The Khan’s Court and the World It Built

Benedict Wong’s Kublai Khan was the show’s undeniable highlight, a performance so commanding that it frequently overshadowed the titular character. Wong played the Great Khan as a man of enormous intelligence and appetite, capable of philosophical depth and ruthless pragmatism in equal measure. His Kublai was fascinated by the world, hungry for knowledge, and terrifying in his power. Every scene Wong dominated made a convincing argument that the show should have been called “Kublai Khan” instead.

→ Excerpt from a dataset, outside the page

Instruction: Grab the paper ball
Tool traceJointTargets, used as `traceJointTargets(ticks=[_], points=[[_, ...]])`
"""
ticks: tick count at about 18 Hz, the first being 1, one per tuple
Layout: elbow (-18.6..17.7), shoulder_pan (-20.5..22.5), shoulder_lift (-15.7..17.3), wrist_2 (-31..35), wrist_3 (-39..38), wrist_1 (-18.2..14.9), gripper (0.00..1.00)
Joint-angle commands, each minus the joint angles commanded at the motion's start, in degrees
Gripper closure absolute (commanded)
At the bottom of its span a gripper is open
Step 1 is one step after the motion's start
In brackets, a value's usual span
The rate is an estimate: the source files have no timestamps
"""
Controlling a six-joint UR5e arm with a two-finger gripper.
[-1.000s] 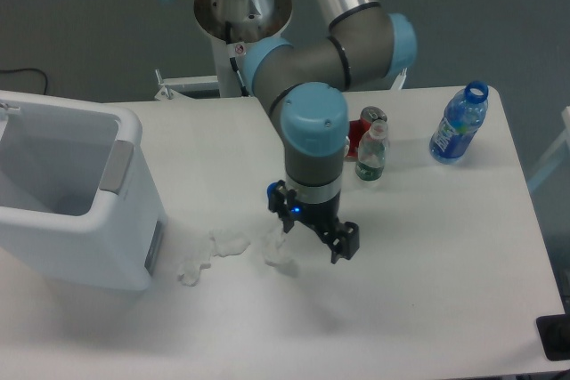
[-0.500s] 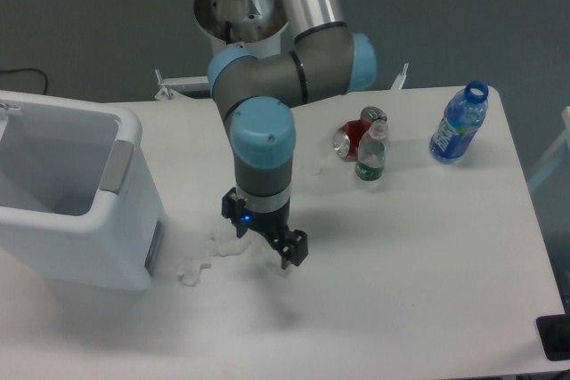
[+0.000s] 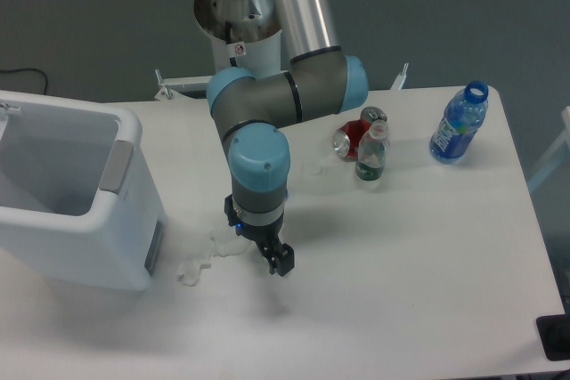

The production design was consistently stunning. The Mongol court was rendered with a detail and richness that made the world feel immersive and authentic. Costumes, architecture, and landscapes reflected the vast cultural diversity of the Mongol Empire, and the show’s willingness to portray a non-European civilization at the height of its power and sophistication was genuinely refreshing for television.

The martial arts sequences, choreographed with real skill and filmed with appropriate grandeur, provided the show’s most consistently entertaining elements. The fight choreography blended historical combat styles with wuxia influences, creating action that felt both grounded and cinematic. Tom Wu’s Hundred Eyes, a blind Taoist monk and martial arts master, became a fan favorite whose fight scenes were the show’s calling card.

The Bland Explorer at the Center of an Empire

Lorenzo Richelmy’s Marco Polo was the show’s fundamental problem. The character, as written and performed, lacked the charisma, depth, or distinctiveness to anchor a show of this scope. Polo served as an audience surrogate, a European through whose eyes Western viewers could observe the Mongol court, but audience surrogates work only when they develop their own compelling arcs. Marco remained reactive and bland across both seasons, consistently less interesting than every other character around him.

The plotting sprawled without sufficient narrative discipline. Multiple storylines competed for screen time, including political machinations within the Mongol court, the military campaign against the Song Dynasty, and various romantic entanglements. The show struggled to weave these threads into a cohesive whole, resulting in episodes that felt episodic rather than building toward a satisfying larger narrative.

The show’s treatment of its Asian characters and settings, while well-intentioned in many respects, occasionally fell into Orientalist patterns. The framing of Asian culture through a European protagonist’s perspective, the emphasis on exoticism, and the sometimes gratuitous sexuality raised questions about whether the show’s representation was as progressive as its casting suggested.

Empire and the Men Who Serve It

Marco Polo is most interesting as a portrait of power and the people caught in its orbit. Kublai Khan’s court was a place where survival required constant adaptation, and the most compelling characters were those navigating the gap between their ambitions and their vulnerabilities. That theme deserved a stronger central vehicle than it got, but it gives the show’s best moments, particularly Wong’s scenes, a genuine dramatic weight. The Mongol Empire was one of history’s most fascinating power structures, and when the show engaged with that reality rather than filtering it through a European observer, it found the drama its premise always promised.

Should You Watch Marco Polo?

If you’re drawn to lavish historical productions and can accept a weak protagonist surrounded by more interesting characters, Marco Polo offers enough visual spectacle and strong supporting work to be worth sampling. Benedict Wong’s Kublai Khan and the martial arts choreography are genuine draws. Just know that the show was cancelled without resolution after two seasons and that the narrative never quite justifies the extraordinary budget behind it.

The Verdict on Marco Polo

Marco Polo is a case study in how production values alone can’t compensate for narrative weakness at the center. Benedict Wong delivered a performance that deserved a better show around it, and the production design set a standard for historical television that few have matched. But the bland protagonist, unfocused storytelling, and premature cancellation leave Marco Polo as a fascinating failure rather than the epic it was designed to be. It’s a show worth watching for its best elements, provided you go in knowing that the whole never quite matches the sum of its most impressive parts.